What you have to do: Search the data for "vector". Each line containing it is to be copied.
Material for this exercise: Begin
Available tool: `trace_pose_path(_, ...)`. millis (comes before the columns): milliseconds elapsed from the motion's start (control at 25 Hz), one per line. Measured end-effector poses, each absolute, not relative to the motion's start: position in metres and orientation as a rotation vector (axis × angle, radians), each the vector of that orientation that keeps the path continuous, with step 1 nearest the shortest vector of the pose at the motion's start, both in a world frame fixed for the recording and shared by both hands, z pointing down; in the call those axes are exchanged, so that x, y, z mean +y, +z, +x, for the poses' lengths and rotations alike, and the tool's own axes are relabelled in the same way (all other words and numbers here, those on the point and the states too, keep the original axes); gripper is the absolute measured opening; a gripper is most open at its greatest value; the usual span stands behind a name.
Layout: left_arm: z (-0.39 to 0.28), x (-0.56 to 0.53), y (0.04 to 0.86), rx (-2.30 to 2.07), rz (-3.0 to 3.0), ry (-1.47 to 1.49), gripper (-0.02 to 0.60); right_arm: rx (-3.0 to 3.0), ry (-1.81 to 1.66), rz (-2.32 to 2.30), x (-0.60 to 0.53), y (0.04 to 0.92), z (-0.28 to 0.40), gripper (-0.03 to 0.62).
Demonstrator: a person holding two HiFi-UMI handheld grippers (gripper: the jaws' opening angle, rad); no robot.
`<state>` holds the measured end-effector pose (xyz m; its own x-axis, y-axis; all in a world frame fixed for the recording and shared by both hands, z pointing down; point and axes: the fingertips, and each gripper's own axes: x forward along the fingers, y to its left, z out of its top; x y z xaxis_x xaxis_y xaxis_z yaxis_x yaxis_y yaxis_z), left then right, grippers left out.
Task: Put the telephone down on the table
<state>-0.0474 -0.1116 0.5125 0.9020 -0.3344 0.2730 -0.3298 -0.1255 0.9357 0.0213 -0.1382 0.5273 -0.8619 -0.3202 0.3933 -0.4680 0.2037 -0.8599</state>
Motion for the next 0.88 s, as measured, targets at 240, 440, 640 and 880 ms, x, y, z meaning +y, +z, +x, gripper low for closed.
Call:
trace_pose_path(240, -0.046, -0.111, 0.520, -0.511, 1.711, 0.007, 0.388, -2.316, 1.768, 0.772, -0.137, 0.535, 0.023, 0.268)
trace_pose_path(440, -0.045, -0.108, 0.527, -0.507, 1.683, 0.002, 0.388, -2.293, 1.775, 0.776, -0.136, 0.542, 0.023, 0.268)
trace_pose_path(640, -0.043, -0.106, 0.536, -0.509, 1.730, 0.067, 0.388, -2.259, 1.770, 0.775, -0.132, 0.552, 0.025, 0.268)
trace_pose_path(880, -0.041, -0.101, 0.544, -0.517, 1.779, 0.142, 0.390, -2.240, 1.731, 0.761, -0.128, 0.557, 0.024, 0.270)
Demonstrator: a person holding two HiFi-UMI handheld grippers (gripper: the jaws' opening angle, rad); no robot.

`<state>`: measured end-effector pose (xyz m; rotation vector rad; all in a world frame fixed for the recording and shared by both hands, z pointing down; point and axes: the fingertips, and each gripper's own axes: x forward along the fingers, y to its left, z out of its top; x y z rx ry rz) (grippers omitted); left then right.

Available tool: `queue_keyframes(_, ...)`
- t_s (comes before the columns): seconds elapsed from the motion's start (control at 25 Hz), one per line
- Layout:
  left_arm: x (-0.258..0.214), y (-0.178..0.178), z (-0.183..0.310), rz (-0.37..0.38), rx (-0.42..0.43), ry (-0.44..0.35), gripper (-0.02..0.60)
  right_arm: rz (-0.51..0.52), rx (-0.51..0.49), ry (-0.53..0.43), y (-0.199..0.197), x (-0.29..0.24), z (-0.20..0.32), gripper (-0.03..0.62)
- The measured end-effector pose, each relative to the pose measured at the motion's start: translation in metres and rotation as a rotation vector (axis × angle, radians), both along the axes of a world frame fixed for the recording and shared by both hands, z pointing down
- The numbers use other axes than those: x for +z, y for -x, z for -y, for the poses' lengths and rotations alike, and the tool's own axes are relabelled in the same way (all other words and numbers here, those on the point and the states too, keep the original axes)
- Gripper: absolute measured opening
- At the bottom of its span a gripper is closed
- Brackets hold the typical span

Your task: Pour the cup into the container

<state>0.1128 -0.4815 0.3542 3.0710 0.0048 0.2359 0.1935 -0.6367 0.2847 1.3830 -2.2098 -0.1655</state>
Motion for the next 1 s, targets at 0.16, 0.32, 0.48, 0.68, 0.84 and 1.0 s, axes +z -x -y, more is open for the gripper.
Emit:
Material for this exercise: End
Output for this exercise:
Available tool: `trace_pose_path(_, ...)`. millis (comes before the columns): milliseconds elapsed from the motion's start (control at 25 Hz), one per line. Measured end-effector poses, each absolute, not relative to the motion's start: position in metres and orientation as a rotation vector (axis × angle, radians), each the vector of that orientation that keeps the path continuous, with step 1 nearest the shortest vector of the pose at the motion's start, both in a world frame fixed for the recording and shared by both hands, z pointing down; in the call those axes are exchanged, so that x, y, z mean +y, +z, +x, for the poses' lengths and rotations alike, and the tool's own axes are relabelled in the same way (all other words and numbers here, those on the point and the states too, keep the original axes); gripper is the absolute measured opening; a gripper is most open at its greatest value; the usual span stands behind a name.
`<state>`: measured end-effector pose (xyz m; rotation vector rad; all in a world frame fixed for the recording and shared by both hands, z pointing down; point and axes: the fingertips, and each gripper's own axes: x forward along the fingers, y to its left, z out of its top; x y z rx ry rz) (grippers omitted); left then right.
- The measured end-effector pose, each relative to the pose measured at the motion's start: translation in metres and rotation as a rotation vector (axis × angle, radians), both along the axes of a world frame fixed for the recording and shared by both hands, z pointing down

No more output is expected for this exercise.